11/07/2018

Kehre, khere... Querias?...


Coimbra, 11 de Julho de 1944 É preciso dar uma volta a esta minha poesia ou desanda tudo numa choradeira de funeral. A depuração lírica que tentei não bastou, como se viu. Os motivos foram-se diluindo no regato da emoção, e qualquer expressão pura, que será o êxtase dado numa palavra. Na rua tudo a desfazer-se em água, por exemplo, e eu por dentro da janela a escrever – Chove! A exaltação foi dando lugar em mim a uma morrinha subjectiva, e os grandes motivos de inspiração olham-me de soslaio, desconfiados. Parece que nem o sol me aquece, nem o frio me regela, nem as flores me entram nos olhos. Sem falar nos semelhantes, que devem ler estes versos como eu leio os Haikai japoneses.
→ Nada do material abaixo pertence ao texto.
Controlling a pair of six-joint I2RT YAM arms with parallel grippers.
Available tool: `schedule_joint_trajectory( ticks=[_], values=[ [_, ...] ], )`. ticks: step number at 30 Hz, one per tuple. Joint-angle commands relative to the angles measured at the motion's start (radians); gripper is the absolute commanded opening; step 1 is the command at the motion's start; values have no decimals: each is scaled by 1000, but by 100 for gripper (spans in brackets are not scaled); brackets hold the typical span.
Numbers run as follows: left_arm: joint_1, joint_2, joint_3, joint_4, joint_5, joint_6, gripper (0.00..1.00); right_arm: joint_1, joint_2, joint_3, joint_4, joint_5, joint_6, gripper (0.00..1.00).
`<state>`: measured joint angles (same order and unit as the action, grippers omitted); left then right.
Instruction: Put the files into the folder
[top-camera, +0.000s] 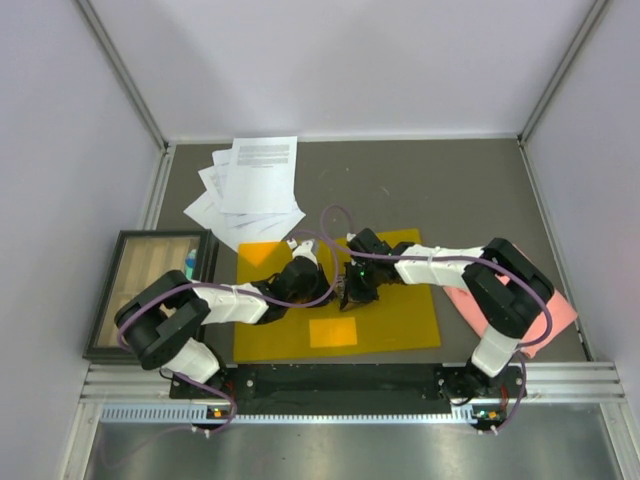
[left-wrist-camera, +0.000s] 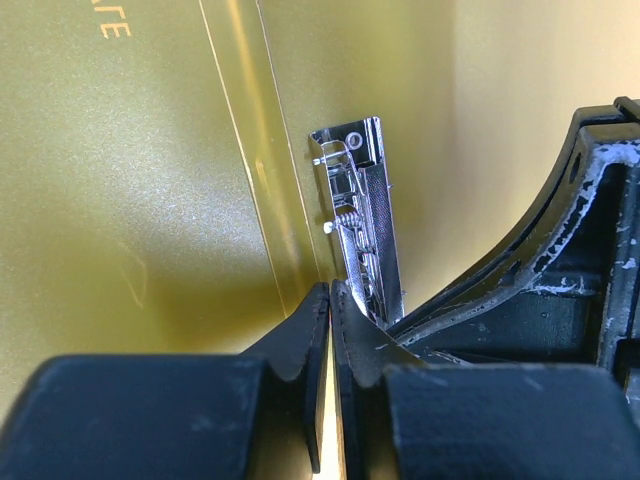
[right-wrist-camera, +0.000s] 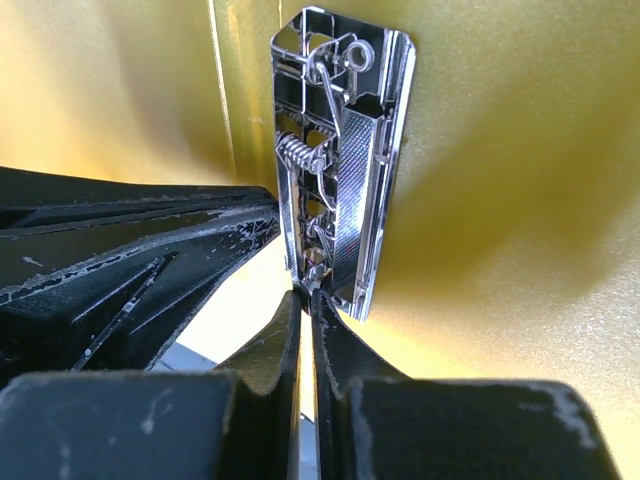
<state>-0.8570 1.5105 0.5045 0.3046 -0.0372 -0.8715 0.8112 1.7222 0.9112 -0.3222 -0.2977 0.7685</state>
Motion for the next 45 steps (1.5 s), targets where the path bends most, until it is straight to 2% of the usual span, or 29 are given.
schedule_joint_trajectory(
  ticks=[1, 4, 11, 18, 28, 38, 42, 45],
  values=[
    [-2, 53, -44, -157, -1, 14, 10, 6, 106, -78, -101, 199, -52, 0],
    [-2, 50, -46, -160, 0, 14, 9, 6, 109, -55, -117, 227, -73, 0],
    [-2, 51, -44, -170, -6, 6, 9, 8, -16, -2, -178, 203, -77, 0],
    [-2, 62, -46, -167, 2, -1, 8, -18, 91, -61, -116, 262, -116, 0],
    [-1, 59, -54, -171, -7, -17, 7, -17, -78, 34, -186, 213, -121, 0],
    [-1, 5, -50, -203, -12, -8, 7, -17, -19, -25, -103, 192, -109, 0],
    [-1, -76, -43, -214, -4, 35, 13, -23, -102, 66, -161, 206, -135, 0],
    [-1, -108, 5, -258, -18, 68, 18, -43, -115, 118, -164, 126, -138, 0]
  ],
)
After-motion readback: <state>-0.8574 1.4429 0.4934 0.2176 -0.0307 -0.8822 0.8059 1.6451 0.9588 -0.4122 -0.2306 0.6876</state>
Se eu ao menos tivesse paz neste lirismo doméstico, vá que não vá. Mas não tenho. Acabo o poema, e fica-me o coração cheio de fome. Os meus braços nasceram para abranger fraternidades largas, sentimentos profundos, emoções fortes e naturais. Em certos momentos apetece-me, realmente, o sorriso dicreto e ecreto de uma violeta. Mas são pequenos desvios ou distracções na rota aberta dos meus passos.
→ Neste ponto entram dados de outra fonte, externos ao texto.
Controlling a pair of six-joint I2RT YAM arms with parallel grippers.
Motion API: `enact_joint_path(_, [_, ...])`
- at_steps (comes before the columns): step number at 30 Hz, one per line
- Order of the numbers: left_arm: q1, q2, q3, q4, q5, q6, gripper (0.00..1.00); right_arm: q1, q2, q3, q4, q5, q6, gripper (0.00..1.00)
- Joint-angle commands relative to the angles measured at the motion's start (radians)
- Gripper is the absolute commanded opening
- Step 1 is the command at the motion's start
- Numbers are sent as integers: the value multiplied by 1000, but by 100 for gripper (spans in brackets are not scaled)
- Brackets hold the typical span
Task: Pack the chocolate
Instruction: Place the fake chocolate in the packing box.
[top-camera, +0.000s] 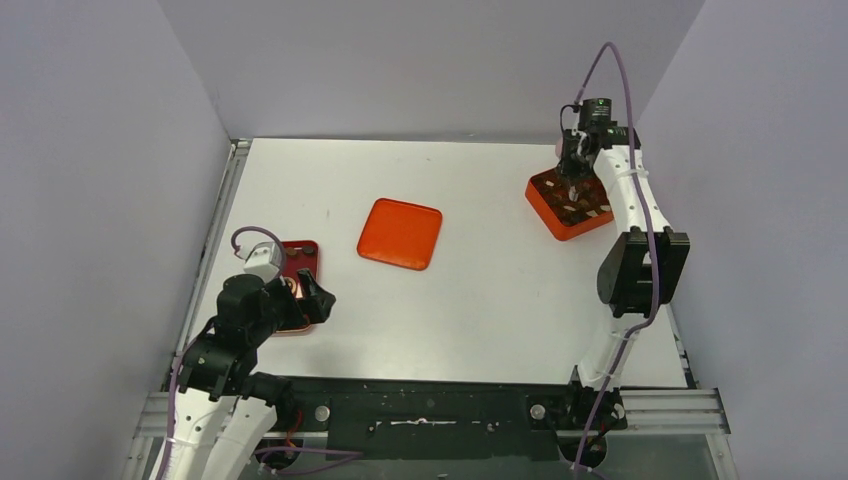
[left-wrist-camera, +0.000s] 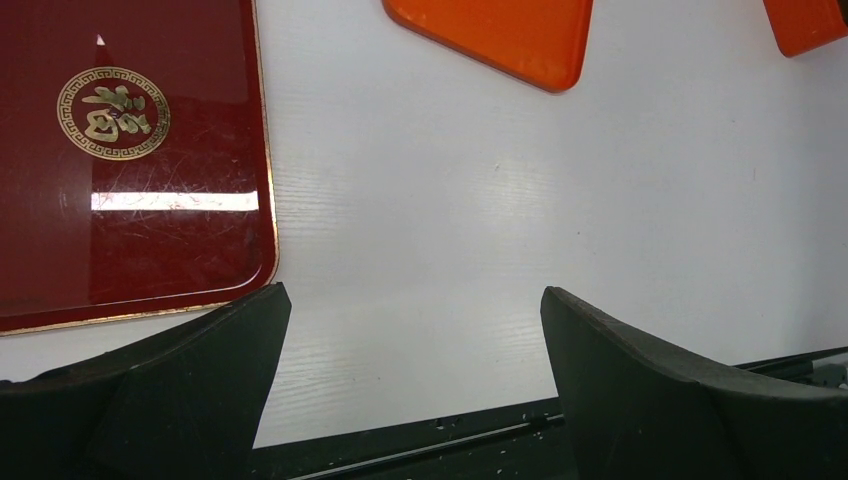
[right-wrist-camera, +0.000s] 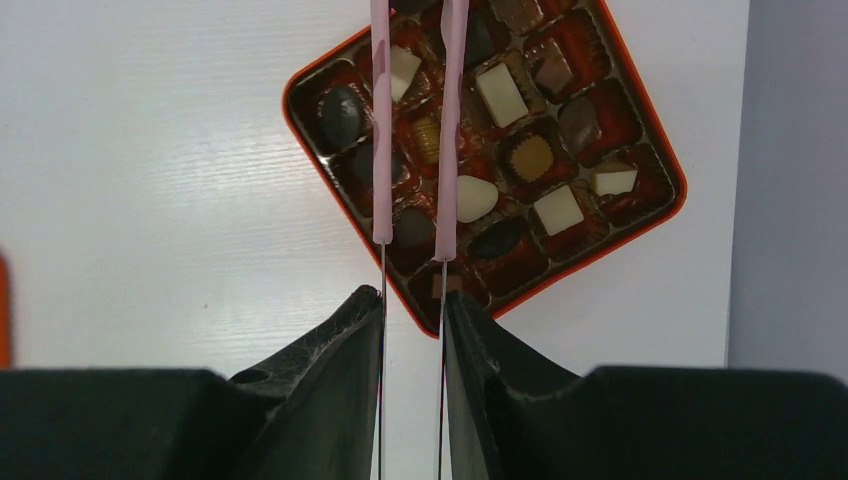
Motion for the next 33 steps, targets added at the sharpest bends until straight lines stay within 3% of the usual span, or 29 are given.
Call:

Bem sei que esta carnificina que me rodeia concorreu largamente para a repressão dos meus sentimentos universais e cósmicos. O choque foi tão brutal, morreram-me tantas esperanças à nascença que. Como um caracol acossado, naturalmente fui fazendo da minha concha o meu mundo. Foram muitas derrotas junta, muitas desilusões seguidas. A minha sensibilidade não estava preparada para enfrentar uma catástrofe tão dura. Criado literàriamente à sombra e Prousts e de Joyces, a arte era para mim um descampado lúdico e pessoal de quermesse. Embora todo o meu ser tivesse protestado desde o início contra esta visão, paradisíaca e privativa, da beleza, a verdade é que nunca tive forças para rever inteiramente a minha posição. Ia cantando as minhas dores e as minhas alegrias, sobretudo as primeiras, às vezes a pensar nas dos outros, mas sem fazer finca-pé nessa solidariedade. Todos os Gides me tinham ensinado que os homens se dividiam em artistas e não artistas, e que os dois grupos não se podiam encontrar na vida. Nem o facto de eu ter certas ideias política me valeu. A lição era peremptória. Tanto quanto possível, o homem e o artista deviam viver dentro de mim em compartimentos estanques. Veio então a guerra. Não a que se contempla agora com os olhos esbugalhados, mas a que ninguém quis ver, e que começou por levar latinidade e cultura dentro de bombas incendiárias às palhotas selvagens da Abissínia… E o sofrimento de milhões de irmãos poderia ser a redenção, se não fosse o peso excessivo de ódio e crueldade que trazia. Espontâneamente, todo eu fui chamado para o campo da comunhão humana, para o terreno chão onde se encontram todos os que sabem que viver é sobretudo amar e ser amado. Mas o cântigo de fraternidade cobriu-se de lágrimas e manchou-se de nódoas de sarcasmo. Escrevi uma Lamentação, quando queria escrever uma libertação. Mas na alma de um poeta nunca se apaga de todo a luz duma esperança. A onda de sangue não foi capaz de submergir em mim uma sede contínua de amor universal. E eu sinto cada vez mais urgente a necessidade de pôr de acordo a minha poesia com a minha razão e o meu instinto.
Rampa e O outro livro de Job eram ferozes de mais, havia neles uma espécie de maceração desumana, de grelha em fogo onde a alma e o corpo se queimavam de desespero, e onde só cabia um homem de cada vez. Tributo e Abismo são tentativas vãs para sair dessa polé de tortura.
Os poemas líricos do Diário foram o primeiro vislumbre de uma beleza objectiva e serena. Mas não chegaram. Perderam-se pelo caminho, mudaram de sinal, e os grandes problemas, que continuavam à espera, vão encontrar na Lamentação uma terra carregada de desânimo e amargura.
E não é isso que eu quero, nem o que a vida quer. Basta de agonias e de masturbações! O mundo luta pela sua redenção, que está perto. Cantem os poetas esta nova manhã!

Miguel Torga, “Diário III”, pp. 70-73, 1954, Coimbra.